Figs are less well known in the United States than many other fruits, like apples and oranges, but their complex, earthy flavor is worth investigating. Home cooks are discovering that most varieties of figs can be used to make a delicious sauce for duck, pork, and other meats to turn a dinner entrée into a gourmet feast. Sweetly sauced, poached figs can themselves serve as a healthy, low-fat dessert, too.
Figs are generally not as sweet as many other fruits, but their flavors are just as satisfying, and the many tiny seeds provide crunch that counterpoints their sticky, puree-like meat. An unusual, complexly flavored fig sauce for pork combines a little honey and cinnamon with a very small amount of shaved dark chocolate as well as rose or merlot wine in addition to the figs. These diverse ingredients create a sauce that is simultaneously tart and subtly sweet.
Another version of a pork sauce that begins with the same basic ingredients adds diced red onion and a splash of balsamic vinegar and omits the chocolate. Some fresh thyme adds the finishing touch and really transforms the sauce. This sauce isn’t as sweet, and the vinegar and onion layer nicely with the other elements.

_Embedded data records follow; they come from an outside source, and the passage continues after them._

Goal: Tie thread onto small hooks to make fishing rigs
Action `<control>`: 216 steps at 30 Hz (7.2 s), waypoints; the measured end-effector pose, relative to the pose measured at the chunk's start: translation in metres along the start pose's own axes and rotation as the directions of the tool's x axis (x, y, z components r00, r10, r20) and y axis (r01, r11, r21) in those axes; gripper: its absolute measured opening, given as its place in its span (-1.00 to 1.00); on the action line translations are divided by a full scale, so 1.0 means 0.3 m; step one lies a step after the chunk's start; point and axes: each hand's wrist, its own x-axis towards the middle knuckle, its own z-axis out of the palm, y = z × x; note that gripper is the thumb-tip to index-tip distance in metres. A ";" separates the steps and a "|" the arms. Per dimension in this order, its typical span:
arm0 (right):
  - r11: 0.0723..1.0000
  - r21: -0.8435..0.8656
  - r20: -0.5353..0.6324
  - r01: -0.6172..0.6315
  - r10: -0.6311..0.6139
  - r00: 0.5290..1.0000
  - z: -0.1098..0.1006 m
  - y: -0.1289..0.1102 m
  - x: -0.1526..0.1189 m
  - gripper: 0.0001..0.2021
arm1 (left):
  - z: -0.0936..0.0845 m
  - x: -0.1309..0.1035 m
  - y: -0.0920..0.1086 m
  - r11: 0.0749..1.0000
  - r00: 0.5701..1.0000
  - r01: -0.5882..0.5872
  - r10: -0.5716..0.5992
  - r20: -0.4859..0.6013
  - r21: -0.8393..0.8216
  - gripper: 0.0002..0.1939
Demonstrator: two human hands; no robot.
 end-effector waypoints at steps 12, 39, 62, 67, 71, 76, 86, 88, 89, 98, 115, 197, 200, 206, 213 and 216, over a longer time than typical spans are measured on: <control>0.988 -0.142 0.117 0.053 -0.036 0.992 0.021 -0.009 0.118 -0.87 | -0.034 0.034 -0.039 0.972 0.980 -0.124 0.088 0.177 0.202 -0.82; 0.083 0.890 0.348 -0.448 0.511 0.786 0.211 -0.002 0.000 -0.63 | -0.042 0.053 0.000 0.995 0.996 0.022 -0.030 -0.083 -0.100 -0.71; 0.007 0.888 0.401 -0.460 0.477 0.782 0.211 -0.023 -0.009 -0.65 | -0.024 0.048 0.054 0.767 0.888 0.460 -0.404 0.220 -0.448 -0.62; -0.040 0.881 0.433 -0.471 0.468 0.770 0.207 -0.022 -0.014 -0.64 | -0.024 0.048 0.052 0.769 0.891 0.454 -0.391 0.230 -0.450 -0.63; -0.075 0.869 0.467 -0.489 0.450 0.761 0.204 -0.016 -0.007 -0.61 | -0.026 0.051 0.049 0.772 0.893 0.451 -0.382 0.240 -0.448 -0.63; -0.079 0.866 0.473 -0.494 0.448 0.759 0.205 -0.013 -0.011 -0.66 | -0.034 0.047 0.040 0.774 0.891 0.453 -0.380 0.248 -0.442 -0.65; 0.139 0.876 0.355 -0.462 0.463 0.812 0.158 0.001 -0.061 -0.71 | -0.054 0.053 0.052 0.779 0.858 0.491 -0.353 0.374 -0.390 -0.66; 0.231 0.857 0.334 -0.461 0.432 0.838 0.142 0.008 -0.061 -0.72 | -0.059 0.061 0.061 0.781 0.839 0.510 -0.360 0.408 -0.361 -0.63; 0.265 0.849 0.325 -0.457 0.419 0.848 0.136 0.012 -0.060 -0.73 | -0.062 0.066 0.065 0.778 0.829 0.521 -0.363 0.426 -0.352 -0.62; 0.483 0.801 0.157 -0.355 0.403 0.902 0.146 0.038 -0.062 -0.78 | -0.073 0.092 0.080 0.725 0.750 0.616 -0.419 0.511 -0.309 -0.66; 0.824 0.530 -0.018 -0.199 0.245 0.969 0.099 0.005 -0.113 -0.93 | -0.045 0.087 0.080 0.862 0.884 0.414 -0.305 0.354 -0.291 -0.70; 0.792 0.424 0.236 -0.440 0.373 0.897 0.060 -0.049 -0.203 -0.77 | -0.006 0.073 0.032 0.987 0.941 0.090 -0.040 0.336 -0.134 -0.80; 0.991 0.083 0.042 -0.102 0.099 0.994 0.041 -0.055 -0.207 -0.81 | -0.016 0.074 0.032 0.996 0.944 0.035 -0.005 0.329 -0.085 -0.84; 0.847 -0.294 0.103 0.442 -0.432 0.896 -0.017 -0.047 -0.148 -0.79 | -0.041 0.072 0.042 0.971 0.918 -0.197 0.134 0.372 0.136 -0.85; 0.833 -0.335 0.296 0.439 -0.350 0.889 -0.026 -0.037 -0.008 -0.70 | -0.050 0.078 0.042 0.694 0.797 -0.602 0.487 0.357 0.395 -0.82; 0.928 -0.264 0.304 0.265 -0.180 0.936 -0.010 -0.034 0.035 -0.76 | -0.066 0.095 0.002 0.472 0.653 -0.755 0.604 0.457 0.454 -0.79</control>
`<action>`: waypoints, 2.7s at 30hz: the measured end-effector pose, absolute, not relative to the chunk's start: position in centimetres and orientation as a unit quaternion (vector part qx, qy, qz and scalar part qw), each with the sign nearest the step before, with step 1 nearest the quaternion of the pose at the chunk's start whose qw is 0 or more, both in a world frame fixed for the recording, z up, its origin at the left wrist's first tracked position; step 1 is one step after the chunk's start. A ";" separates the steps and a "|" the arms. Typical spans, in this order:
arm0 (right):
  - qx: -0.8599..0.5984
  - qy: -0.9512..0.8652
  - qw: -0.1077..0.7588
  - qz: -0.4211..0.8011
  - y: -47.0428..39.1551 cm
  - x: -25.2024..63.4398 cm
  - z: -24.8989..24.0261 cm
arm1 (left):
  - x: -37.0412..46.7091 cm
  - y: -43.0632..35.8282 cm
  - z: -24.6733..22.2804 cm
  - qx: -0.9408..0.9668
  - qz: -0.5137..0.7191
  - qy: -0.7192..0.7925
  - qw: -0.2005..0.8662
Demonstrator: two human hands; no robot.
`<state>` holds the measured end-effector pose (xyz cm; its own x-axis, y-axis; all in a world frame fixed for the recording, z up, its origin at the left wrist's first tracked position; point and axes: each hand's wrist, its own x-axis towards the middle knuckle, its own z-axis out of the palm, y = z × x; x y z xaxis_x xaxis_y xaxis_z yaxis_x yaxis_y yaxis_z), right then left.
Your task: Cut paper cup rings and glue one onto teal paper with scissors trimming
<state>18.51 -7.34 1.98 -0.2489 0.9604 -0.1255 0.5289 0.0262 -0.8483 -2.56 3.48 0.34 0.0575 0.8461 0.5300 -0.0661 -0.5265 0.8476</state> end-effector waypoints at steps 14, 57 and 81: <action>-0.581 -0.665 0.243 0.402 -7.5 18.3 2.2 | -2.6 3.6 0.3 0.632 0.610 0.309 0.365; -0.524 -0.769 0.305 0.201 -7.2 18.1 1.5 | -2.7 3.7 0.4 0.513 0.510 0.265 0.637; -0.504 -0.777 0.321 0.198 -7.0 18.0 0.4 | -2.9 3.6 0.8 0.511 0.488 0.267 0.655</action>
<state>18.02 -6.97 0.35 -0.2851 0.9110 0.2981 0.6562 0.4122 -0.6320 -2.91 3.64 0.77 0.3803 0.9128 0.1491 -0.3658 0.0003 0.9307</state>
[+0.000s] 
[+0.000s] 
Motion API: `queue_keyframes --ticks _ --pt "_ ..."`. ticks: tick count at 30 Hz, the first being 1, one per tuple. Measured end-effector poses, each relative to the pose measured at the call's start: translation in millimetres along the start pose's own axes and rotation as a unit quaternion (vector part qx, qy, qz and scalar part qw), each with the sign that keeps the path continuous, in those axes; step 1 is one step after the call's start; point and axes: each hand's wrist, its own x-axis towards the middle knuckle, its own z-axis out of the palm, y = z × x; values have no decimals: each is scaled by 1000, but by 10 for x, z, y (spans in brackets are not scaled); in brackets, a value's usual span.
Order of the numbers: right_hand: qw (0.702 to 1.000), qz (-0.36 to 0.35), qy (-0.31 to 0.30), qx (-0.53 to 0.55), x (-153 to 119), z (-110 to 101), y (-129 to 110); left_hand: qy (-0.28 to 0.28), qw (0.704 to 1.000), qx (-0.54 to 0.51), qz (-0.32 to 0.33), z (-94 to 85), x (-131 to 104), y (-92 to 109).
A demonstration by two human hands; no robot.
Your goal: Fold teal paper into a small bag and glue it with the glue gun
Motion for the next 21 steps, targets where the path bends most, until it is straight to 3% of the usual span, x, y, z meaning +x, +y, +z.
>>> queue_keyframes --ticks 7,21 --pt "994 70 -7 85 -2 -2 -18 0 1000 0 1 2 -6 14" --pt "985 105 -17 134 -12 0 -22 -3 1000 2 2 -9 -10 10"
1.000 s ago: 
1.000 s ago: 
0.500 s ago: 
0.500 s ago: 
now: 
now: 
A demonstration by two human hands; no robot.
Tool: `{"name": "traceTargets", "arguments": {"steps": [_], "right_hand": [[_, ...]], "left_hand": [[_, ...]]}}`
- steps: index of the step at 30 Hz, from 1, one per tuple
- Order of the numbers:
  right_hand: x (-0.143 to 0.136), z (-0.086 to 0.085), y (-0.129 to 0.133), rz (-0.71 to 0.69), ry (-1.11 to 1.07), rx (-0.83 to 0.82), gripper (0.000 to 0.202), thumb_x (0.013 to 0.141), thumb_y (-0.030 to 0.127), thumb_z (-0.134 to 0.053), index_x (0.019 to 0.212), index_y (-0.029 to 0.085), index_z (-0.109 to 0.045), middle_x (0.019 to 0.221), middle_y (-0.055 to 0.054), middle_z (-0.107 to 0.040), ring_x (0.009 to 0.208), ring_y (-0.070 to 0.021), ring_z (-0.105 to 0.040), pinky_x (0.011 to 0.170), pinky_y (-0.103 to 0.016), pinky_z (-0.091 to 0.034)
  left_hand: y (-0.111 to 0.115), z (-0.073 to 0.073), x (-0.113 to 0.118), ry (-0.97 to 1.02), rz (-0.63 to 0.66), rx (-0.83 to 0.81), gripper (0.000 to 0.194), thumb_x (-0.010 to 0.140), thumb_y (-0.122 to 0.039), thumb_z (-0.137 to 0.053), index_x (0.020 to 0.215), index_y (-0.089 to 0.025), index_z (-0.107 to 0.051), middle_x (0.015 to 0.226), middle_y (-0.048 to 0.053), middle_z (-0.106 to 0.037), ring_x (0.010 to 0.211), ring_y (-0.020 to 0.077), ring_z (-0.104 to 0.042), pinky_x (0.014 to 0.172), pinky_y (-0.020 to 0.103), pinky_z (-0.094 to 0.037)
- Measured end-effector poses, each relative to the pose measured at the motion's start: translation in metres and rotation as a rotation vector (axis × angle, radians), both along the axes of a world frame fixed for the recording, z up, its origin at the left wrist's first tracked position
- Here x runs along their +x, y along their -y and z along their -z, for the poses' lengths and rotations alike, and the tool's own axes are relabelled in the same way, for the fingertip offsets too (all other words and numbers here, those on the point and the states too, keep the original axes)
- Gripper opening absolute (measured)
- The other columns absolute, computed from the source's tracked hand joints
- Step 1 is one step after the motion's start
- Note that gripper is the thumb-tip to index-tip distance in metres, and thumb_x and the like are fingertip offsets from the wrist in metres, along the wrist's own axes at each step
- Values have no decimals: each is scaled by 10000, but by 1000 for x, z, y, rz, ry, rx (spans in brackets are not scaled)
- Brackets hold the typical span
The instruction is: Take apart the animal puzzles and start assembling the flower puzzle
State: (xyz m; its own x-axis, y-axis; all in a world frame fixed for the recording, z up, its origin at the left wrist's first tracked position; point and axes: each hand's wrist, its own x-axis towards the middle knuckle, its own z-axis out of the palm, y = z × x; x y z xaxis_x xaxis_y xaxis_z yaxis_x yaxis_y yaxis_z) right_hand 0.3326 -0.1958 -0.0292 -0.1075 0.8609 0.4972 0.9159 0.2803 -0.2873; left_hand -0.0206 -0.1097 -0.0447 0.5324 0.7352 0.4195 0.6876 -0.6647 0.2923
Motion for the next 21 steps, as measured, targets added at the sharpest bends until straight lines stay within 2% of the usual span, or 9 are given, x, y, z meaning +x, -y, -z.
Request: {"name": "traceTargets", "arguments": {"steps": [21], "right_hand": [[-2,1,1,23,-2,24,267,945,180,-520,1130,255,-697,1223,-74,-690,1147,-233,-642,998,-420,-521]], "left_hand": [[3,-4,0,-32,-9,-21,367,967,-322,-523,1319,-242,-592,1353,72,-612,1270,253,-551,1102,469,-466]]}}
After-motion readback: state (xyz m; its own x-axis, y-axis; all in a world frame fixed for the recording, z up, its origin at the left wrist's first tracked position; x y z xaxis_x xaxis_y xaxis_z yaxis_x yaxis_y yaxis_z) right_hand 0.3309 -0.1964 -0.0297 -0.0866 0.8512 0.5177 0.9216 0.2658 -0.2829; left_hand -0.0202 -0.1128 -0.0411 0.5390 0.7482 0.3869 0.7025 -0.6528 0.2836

A great fig sauce for duck also uses a good amount of red wine as well as chicken or duck broth. Shiitake and portobello mushrooms or a combination of wild mushrooms provide a deep note, and ginger and cinnamon chime in with their bright flavors. This sauce also incorporates fresh, unsalted butter or olive oil as well as a little honey to transform this sauce into sweet velvet.
Another mouthwatering fig sauce complements boneless chicken breasts stuffed with feta cheese; goat or bleu cheese make nice substitutes as well. The sauce calls for diced and sautéed red onion that mingle with sherry and a little extra virgin olive oil, a splash of balsamic vinegar, and a handful or two of baby spinach or a spinach and fresh basil mixture. Cornstarch and water thicken the sauce nicely. Once the chicken is plated and the sauce drizzled over it, guests will swoon.
Figs make a healthy dessert as well. While they can certainly be served plain, creating a simple, sweet sauce opens up their subtle flavor. An easy dessert fig sauce requires only sugar or honey, butter, a thickener such as cornstarch, water or heavy cream, and lemon zest. Adding dark chocolate makes this sauce even richer and more satisfying.